Absorbing, mysterious; of infinite richness, this life - Virginia Woolf


Wednesday, November 10, 2010

The Heavy One

I suppose I have to address it sooner or later. The reality is that in most of the rest of the world, Sarajevo is remembered only for one thing. I was a young child during the siege, but I remember Bosnia as a constant drone in the background, much like the Troubles in the North: an endless succession of grey images on the evening news, of broken windows and concrete and lowcast skies.

I don't like 'promoting' this view of the city. I have a particular distaste for the voyeurism of suffering - car-crash fascination translated into tourism - that attracts one's attention to the locations of atrocities. My first few days here I was impressed by the city - full of beautiful youth, busy nightlife, lots of culture, and a quirky twisted old town, all charm and neighbourly energy, so much at odds with my half-remembered dreams of Sarajevo as a city of devastated tower blocks and snipers. I felt good vibes as I wandered around my first weekend: things were busy, people were going places, and the young seemed to be moving everything forward.
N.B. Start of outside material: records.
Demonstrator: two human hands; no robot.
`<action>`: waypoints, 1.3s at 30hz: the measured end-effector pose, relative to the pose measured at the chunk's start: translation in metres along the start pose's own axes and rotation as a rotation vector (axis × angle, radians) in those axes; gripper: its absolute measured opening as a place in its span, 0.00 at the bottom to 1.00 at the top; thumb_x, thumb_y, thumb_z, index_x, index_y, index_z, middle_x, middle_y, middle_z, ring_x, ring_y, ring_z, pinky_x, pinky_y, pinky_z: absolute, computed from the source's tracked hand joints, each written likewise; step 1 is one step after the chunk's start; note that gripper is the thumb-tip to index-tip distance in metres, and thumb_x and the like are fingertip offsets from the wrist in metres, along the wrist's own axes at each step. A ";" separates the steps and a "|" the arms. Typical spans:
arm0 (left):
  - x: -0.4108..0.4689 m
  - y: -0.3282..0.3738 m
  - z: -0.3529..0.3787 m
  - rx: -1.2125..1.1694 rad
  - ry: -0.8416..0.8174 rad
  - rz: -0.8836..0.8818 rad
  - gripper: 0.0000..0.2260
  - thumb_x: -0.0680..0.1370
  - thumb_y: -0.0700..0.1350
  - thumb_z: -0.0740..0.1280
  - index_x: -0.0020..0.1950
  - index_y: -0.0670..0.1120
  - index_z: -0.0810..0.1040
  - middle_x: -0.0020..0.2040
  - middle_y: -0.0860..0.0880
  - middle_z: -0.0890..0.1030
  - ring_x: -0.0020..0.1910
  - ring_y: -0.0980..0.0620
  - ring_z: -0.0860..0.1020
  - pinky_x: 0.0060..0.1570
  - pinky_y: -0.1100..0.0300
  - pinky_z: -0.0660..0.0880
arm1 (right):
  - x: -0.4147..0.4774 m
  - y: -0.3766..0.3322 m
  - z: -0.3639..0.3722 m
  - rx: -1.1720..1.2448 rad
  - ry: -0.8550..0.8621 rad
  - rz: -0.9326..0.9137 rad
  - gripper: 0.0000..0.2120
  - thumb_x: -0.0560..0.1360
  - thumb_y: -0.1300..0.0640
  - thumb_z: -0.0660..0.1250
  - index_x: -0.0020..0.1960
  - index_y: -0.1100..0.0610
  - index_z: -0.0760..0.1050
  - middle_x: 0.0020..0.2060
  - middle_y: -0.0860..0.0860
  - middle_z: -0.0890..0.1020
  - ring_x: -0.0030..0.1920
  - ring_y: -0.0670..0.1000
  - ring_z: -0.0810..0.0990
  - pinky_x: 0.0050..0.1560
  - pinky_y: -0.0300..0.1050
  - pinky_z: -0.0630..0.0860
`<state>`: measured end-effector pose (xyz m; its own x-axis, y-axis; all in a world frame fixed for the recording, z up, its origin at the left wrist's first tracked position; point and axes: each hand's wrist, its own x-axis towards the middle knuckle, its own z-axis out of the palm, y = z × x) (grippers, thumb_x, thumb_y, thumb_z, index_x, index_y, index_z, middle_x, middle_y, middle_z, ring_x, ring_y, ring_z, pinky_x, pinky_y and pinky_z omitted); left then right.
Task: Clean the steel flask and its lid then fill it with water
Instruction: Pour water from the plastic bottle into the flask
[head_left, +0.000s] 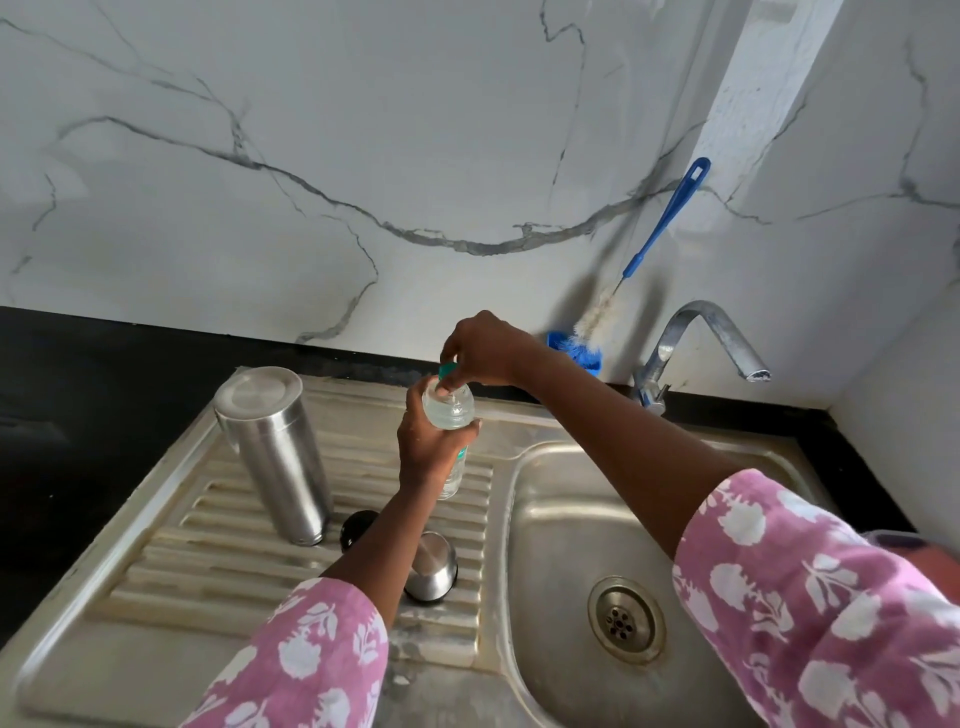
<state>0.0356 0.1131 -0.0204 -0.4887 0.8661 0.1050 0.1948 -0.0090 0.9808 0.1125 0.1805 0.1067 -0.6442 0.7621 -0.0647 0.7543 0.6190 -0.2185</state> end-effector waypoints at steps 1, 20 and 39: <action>0.000 -0.001 0.001 0.002 0.000 0.004 0.32 0.65 0.38 0.77 0.65 0.47 0.69 0.55 0.49 0.77 0.52 0.51 0.75 0.52 0.60 0.69 | 0.000 0.000 0.001 0.016 0.007 -0.007 0.21 0.70 0.50 0.74 0.59 0.57 0.79 0.54 0.55 0.80 0.55 0.53 0.76 0.49 0.40 0.70; 0.000 -0.010 0.003 0.037 0.033 0.063 0.32 0.66 0.38 0.77 0.66 0.46 0.67 0.58 0.46 0.77 0.54 0.49 0.76 0.52 0.61 0.70 | -0.010 0.081 0.160 0.699 0.214 0.555 0.22 0.67 0.65 0.75 0.59 0.63 0.77 0.53 0.58 0.81 0.51 0.53 0.79 0.52 0.37 0.71; 0.002 -0.008 -0.006 0.124 -0.065 0.023 0.33 0.67 0.46 0.78 0.68 0.49 0.66 0.58 0.50 0.77 0.54 0.52 0.75 0.52 0.61 0.69 | -0.028 0.048 0.168 1.221 0.200 0.267 0.33 0.64 0.79 0.60 0.67 0.61 0.68 0.58 0.54 0.77 0.59 0.52 0.75 0.57 0.46 0.75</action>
<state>0.0284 0.1118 -0.0276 -0.4278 0.8969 0.1124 0.3108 0.0292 0.9500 0.1457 0.1568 -0.0660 -0.3797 0.9173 -0.1203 0.1812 -0.0538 -0.9820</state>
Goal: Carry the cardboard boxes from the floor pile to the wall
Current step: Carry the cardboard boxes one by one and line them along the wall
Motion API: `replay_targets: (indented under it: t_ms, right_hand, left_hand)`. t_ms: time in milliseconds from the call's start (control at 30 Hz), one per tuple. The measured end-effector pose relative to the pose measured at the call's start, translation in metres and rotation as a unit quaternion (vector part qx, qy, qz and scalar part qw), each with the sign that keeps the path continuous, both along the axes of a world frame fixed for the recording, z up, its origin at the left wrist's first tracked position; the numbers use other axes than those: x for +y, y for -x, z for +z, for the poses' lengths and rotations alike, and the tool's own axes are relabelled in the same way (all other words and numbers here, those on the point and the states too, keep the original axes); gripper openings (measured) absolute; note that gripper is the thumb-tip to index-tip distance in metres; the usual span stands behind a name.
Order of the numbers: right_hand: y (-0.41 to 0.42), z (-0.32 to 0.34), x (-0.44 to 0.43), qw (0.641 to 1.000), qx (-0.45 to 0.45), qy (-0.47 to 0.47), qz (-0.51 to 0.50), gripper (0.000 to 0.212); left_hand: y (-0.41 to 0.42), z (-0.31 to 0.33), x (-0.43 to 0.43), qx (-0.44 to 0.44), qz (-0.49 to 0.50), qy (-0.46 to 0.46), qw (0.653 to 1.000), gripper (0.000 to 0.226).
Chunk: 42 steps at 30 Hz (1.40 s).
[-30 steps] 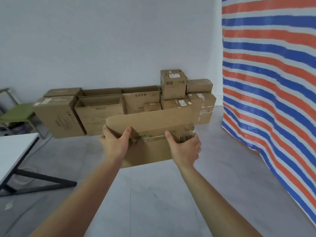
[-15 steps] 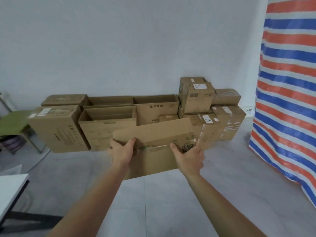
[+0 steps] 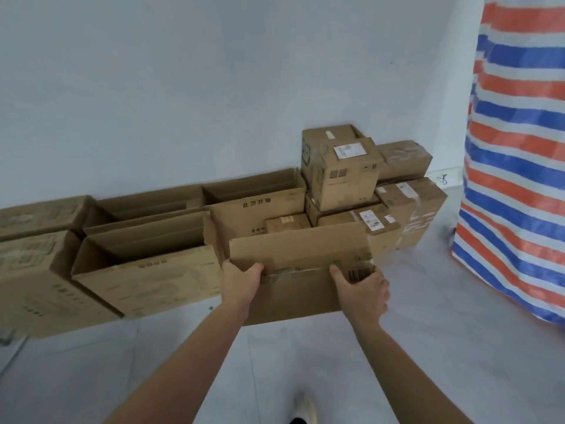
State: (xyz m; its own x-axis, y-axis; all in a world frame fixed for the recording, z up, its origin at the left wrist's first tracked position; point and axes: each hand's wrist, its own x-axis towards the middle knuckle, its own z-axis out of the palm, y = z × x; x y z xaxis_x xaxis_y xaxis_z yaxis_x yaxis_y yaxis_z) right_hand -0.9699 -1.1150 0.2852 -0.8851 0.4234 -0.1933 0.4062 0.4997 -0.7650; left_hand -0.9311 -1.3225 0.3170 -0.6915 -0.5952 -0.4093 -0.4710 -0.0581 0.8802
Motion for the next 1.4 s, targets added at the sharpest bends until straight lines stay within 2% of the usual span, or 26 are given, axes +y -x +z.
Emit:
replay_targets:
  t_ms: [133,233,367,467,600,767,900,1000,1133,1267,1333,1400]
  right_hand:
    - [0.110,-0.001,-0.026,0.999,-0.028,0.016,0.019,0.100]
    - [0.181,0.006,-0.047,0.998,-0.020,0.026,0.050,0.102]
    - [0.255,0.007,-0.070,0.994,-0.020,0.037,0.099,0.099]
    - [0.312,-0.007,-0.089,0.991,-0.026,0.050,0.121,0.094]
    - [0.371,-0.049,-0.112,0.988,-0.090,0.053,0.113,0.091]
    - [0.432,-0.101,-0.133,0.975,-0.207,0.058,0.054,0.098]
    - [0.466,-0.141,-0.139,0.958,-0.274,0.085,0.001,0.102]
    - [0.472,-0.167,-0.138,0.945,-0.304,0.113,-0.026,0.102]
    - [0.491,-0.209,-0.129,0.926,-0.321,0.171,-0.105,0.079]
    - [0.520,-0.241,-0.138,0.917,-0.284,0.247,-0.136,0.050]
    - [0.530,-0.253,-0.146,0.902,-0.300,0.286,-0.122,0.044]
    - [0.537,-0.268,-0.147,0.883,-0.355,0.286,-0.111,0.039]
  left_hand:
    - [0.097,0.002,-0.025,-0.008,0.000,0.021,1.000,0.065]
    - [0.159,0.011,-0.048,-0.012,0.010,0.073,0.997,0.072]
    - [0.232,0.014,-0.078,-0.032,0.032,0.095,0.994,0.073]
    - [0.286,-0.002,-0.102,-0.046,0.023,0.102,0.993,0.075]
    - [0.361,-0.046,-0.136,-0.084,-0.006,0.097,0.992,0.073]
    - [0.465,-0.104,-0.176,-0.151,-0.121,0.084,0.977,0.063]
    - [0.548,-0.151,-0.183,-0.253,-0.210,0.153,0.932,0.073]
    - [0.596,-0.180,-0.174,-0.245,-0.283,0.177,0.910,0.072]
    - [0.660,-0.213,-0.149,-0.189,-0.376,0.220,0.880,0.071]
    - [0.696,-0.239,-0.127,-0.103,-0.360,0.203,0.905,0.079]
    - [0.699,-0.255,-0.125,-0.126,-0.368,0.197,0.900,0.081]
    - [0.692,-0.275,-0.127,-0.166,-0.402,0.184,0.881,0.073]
Unfortunately that impression didn't last long. Within days I began to see that the city is so young because it's youth are so disaffected and have nowhere to go but to the cafes and street corners. There is significant begging - you can write them all off as the gypsies if you're so inclined, but they are still poor people sitting on the street. The elderly especially look worn out by a lifetime's troubles: they trudge with shopping bags, wearing headscarves and old overcoats, their faces lined so that I have no way of telling if this is really middle or old age.

Want an idea of what to see in Sarajevo? I live approximately 25 minutes walk from my office and on my way to and from work each day I pass a memorial to the media workers killed in the conflict, an eternal flame for those killed in World War II, and most difficult, the Monument to Murdered Children. I skip over at least three Sarajevo Roses, splatters of red paint across the pavement which fill in broken concrete shattered by falling shells, many of them representing the place where someone was killed. I pass by the Markale, the open air fruit and vegetable market which was the site of two massacres during the siege. 68 people queuing for food were killed in the first instance, and 37 in the second. It was this second attack which finally spurred the NATO intervention which very quickly ended the war.


Some buildings are still bombed although most of the city centre has been rebuilt. Many more buildings are still-bullet scarred: no one has got around to replastering yet. On the day I moved into my apartment I noticed that the wall of the house next to mine, which faces my living room window and is not more than five feet away, is pock marked and scarred. My house faces the hills; it's to be expected. I presume that they've simply repaired my building.


The strange thing is that this already seem pretty commonplace. I don't wander around gaping at bomb-marks. But it's an ever present reminder that bad things happened here very recently, and that I don't have to live with the memories of those bad things like almost everyone else here has to.